PROBLEM DETAILS
Write out the entries below exactly, from the first line to the one with "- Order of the", both ends included.

(DATA TO PROCESS Opens)

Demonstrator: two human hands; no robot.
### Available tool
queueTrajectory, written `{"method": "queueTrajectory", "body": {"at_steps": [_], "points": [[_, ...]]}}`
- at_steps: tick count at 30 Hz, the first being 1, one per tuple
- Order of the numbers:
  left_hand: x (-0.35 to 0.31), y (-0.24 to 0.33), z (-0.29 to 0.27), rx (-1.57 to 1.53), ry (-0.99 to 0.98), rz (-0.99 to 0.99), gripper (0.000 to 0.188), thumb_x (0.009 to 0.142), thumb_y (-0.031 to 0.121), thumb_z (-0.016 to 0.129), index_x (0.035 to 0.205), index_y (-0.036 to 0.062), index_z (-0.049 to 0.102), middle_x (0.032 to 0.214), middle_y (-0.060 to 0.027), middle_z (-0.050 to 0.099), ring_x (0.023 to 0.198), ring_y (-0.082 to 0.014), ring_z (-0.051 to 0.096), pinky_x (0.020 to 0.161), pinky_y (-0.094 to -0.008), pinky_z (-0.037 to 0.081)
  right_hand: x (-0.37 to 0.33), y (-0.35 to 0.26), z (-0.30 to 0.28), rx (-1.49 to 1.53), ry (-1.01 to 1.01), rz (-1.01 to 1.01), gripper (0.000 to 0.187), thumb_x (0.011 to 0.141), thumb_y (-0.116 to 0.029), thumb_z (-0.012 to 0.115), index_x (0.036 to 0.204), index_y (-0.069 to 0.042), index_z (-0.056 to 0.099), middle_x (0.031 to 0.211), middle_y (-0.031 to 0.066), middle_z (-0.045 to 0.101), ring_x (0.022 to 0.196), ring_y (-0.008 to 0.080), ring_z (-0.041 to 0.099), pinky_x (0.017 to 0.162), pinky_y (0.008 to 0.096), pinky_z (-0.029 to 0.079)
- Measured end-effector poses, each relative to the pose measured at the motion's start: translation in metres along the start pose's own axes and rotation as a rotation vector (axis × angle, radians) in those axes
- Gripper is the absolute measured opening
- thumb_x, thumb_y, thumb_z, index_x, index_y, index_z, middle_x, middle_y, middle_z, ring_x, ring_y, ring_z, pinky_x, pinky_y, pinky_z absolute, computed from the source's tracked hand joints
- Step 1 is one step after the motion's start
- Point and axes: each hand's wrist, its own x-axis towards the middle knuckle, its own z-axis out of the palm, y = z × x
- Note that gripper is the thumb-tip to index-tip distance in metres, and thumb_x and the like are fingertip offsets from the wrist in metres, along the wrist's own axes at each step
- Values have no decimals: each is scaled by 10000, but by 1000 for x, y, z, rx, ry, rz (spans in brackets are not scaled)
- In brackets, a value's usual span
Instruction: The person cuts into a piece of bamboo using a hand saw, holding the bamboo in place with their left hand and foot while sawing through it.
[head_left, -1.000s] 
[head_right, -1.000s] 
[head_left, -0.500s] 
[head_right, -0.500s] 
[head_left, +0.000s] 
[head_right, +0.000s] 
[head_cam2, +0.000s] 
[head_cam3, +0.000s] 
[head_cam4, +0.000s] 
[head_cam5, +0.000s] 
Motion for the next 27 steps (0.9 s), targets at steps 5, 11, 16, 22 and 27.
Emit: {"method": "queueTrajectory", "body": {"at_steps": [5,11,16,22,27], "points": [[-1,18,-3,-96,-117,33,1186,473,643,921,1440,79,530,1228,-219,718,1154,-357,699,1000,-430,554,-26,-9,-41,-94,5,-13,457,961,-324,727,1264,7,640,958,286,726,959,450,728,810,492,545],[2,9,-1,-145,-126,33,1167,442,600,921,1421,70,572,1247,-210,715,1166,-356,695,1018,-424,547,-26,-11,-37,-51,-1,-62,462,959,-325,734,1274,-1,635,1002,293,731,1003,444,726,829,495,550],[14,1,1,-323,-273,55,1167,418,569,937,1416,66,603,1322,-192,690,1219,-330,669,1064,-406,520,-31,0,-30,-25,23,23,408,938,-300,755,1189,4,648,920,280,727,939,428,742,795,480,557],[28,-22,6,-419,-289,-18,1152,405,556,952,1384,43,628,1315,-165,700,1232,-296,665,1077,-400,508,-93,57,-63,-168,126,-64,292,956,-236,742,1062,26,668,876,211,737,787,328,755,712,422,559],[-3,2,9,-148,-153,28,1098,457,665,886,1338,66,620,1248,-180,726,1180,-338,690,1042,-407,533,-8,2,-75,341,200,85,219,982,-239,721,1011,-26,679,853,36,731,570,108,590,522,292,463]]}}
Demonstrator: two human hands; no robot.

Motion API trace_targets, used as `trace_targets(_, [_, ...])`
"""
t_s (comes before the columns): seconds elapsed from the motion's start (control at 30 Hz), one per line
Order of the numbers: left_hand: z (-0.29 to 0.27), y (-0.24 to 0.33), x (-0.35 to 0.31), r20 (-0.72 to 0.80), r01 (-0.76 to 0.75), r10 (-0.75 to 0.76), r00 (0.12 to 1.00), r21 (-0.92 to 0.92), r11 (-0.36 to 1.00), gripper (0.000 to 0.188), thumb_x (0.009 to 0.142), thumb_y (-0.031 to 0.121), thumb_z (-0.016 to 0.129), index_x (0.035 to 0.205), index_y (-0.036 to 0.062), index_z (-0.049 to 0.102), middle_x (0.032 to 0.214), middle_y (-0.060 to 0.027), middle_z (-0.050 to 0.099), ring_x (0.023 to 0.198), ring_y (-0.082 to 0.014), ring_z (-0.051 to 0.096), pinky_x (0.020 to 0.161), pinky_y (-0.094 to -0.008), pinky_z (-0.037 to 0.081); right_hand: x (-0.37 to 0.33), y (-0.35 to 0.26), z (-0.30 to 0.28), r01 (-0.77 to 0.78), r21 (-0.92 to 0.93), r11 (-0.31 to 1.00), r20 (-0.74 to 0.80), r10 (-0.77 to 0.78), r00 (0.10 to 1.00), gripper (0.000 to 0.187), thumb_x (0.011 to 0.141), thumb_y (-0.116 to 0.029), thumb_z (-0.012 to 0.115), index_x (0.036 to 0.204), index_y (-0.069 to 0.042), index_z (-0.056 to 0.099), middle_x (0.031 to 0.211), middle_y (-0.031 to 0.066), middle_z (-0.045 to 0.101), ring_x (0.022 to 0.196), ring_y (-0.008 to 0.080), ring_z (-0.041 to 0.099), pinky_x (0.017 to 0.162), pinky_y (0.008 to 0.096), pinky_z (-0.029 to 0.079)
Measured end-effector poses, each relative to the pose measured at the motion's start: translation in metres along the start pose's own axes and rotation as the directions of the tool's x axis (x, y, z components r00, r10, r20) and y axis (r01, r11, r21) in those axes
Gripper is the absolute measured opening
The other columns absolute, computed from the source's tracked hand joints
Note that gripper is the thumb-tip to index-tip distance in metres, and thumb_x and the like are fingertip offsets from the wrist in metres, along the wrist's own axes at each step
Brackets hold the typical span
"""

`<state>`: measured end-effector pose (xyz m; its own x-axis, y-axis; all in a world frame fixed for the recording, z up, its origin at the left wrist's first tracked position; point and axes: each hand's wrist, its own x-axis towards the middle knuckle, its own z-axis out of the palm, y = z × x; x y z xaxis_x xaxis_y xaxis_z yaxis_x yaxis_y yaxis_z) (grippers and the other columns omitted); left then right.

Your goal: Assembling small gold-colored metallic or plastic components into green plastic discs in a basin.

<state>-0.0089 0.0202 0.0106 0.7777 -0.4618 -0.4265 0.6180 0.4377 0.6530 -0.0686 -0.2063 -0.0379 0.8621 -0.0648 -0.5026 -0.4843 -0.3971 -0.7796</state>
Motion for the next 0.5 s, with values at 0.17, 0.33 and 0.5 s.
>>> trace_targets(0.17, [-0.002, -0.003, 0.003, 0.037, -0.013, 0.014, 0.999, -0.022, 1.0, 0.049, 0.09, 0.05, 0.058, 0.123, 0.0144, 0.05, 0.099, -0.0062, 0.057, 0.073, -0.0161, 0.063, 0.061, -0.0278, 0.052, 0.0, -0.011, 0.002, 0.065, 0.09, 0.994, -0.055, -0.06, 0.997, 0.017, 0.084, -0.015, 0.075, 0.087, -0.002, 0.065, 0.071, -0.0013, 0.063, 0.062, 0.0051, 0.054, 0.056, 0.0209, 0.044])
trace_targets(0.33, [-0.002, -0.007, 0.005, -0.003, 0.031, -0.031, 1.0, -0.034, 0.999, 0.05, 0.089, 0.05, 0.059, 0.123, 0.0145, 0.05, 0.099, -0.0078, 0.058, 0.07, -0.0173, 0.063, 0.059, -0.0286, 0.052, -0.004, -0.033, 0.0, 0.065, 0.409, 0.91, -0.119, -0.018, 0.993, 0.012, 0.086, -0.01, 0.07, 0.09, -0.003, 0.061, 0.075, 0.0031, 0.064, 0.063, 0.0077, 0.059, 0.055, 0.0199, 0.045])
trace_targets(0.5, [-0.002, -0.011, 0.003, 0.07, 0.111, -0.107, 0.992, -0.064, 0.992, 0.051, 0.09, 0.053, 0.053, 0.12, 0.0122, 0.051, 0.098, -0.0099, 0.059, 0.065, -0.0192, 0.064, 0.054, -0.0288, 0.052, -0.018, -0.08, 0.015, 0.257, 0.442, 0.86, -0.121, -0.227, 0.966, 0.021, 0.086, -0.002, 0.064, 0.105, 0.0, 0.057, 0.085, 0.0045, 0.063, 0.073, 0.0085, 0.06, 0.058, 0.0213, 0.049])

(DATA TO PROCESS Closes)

SOLVED EXERCISE
Demonstrator: two human hands; no robot.
### Available tool
queueTrajectory, written `{"method": "queueTrajectory", "body": {"at_steps": [_], "points": [[_, ...]]}}`
- at_steps: tick count at 30 Hz, the first being 1, one per tuple
- Order of the numbers:

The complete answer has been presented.